> _Task requirements_
Take each line of the data that contains the string "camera" and copy it.

> _Data shown_
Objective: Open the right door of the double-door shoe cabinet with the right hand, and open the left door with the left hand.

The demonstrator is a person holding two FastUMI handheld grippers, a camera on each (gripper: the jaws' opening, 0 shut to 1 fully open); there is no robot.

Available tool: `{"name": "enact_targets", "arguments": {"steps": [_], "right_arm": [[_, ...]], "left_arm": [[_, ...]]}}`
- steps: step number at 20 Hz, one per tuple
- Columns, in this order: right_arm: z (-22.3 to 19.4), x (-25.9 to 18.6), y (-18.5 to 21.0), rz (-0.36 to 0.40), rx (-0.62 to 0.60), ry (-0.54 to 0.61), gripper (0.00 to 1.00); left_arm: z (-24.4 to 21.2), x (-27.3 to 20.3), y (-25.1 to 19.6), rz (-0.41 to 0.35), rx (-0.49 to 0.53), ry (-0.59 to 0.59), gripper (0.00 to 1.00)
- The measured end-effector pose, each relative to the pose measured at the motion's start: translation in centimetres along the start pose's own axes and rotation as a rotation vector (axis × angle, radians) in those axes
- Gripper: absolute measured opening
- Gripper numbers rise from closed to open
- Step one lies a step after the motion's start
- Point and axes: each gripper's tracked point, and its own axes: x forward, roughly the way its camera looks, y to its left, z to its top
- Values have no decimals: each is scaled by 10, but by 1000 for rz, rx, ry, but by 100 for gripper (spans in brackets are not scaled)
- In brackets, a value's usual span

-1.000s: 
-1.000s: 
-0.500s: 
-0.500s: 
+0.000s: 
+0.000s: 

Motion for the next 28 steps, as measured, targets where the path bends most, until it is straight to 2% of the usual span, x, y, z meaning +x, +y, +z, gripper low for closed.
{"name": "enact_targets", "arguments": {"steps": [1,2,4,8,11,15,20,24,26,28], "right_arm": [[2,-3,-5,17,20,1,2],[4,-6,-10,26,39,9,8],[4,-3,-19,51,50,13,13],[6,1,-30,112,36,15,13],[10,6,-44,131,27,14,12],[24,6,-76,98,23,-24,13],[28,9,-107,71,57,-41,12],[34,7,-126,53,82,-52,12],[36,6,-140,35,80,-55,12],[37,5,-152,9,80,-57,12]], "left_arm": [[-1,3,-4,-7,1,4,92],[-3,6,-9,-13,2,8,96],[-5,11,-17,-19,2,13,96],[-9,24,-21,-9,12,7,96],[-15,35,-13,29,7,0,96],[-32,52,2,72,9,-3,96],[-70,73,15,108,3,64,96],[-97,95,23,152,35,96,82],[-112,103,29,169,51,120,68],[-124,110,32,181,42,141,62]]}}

> _Response to the exercise_
The demonstrator is a person holding two FastUMI handheld grippers, a camera on each (gripper: the jaws' opening, 0 shut to 1 fully open); there is no robot.
- Point and axes: each gripper's tracked point, and its own axes: x forward, roughly the way its camera looks, y to its left, z to its top

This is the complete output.